The Method of Moments is a technique used to estimate the parameters of a probability distribution by equating sample moments to the corresponding population moments. It serves as a less common alternative to MLE, which can often be simpler.

Sample Moments

Given a set of data \(X_1, X_2, \dots, X_n\), the sample moments are empirical counterparts of population moments. The k-th sample moment is defined as: $$m'_{k}=\frac{1}{n}\sum_{i=1}^{n}X_{i}^k$$ Similarly, the k-th sample central moment is given by: $$m_{k}=\frac{1}{n}\sum_{i=1}^{n}(X_{i}-\bar{X})^k$$ where \(\bar{X}\) is the sample mean.

Performing the Method of Moments

The idea behind the Method of Moments is to estimate the parameters of a probability distribution by matching the first few sample moments with their corresponding population moments.

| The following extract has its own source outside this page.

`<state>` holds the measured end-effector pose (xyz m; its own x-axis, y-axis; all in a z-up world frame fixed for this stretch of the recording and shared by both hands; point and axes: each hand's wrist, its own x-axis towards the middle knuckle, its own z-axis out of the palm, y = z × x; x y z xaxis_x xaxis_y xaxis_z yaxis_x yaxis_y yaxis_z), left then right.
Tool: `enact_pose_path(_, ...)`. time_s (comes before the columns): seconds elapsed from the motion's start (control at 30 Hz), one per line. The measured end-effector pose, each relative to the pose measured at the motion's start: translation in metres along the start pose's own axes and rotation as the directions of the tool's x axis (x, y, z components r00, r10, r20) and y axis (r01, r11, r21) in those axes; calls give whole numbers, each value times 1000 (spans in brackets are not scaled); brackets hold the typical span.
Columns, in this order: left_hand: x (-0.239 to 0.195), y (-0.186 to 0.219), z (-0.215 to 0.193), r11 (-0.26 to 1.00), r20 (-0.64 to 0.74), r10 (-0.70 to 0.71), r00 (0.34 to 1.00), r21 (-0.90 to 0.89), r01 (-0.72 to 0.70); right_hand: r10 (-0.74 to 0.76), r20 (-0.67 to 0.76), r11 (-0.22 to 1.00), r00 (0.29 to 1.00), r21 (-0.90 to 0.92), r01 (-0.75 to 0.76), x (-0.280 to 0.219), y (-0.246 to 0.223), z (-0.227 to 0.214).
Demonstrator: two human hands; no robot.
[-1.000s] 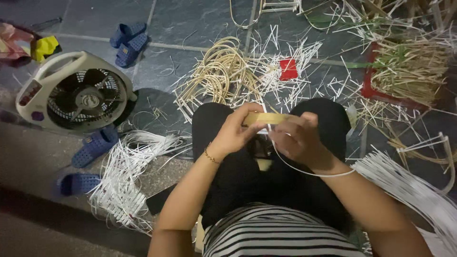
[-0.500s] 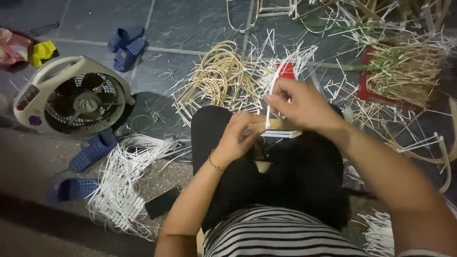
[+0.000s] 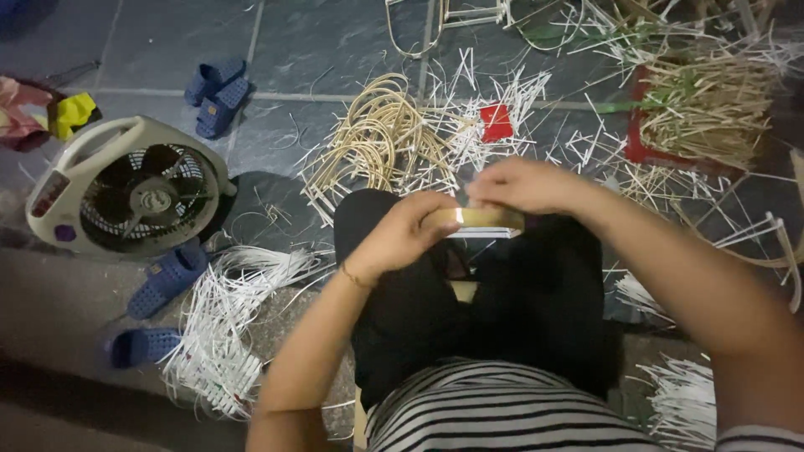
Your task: The recorder wraps white plastic tape around a curved bamboo frame piece and trims it with scissors.
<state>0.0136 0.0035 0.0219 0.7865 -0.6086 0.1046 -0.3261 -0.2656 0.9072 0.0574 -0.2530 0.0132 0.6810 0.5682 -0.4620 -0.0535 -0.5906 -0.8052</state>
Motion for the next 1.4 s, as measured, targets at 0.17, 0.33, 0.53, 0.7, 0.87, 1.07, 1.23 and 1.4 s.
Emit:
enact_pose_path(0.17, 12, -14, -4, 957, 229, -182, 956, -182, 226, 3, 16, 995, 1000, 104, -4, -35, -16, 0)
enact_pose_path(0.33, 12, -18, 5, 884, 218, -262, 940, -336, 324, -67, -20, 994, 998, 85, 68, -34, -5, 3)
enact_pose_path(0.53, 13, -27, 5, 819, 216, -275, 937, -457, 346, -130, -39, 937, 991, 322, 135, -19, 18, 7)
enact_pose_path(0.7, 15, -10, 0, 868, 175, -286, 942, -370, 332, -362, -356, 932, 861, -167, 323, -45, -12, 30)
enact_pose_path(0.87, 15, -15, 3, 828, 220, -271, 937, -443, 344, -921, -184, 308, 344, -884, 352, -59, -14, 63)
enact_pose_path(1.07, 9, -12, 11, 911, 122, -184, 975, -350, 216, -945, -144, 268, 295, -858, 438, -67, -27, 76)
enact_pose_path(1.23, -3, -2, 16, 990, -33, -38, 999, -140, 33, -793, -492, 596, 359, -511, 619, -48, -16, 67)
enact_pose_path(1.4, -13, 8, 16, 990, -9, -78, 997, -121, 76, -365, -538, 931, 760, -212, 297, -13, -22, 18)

Suppose a distribution is characterized by a set of parameters \(\theta_1,\theta_2,\dots,\theta_k\). The equations that relate sample moments to the theoretical moments are called moment conditions. For a distribution parameterized by \(\theta\), let \(g(X,\theta)\) represent a moment condition. The MoM estimates \(\hat{\theta}\) by solving the moment conditions: $$\mathbb{E}[g(X,\theta)]=0$$ To estimate these parameters:
  1. Compute the first k sample moments \(m'_1,m'_2,\dots,m'_k\)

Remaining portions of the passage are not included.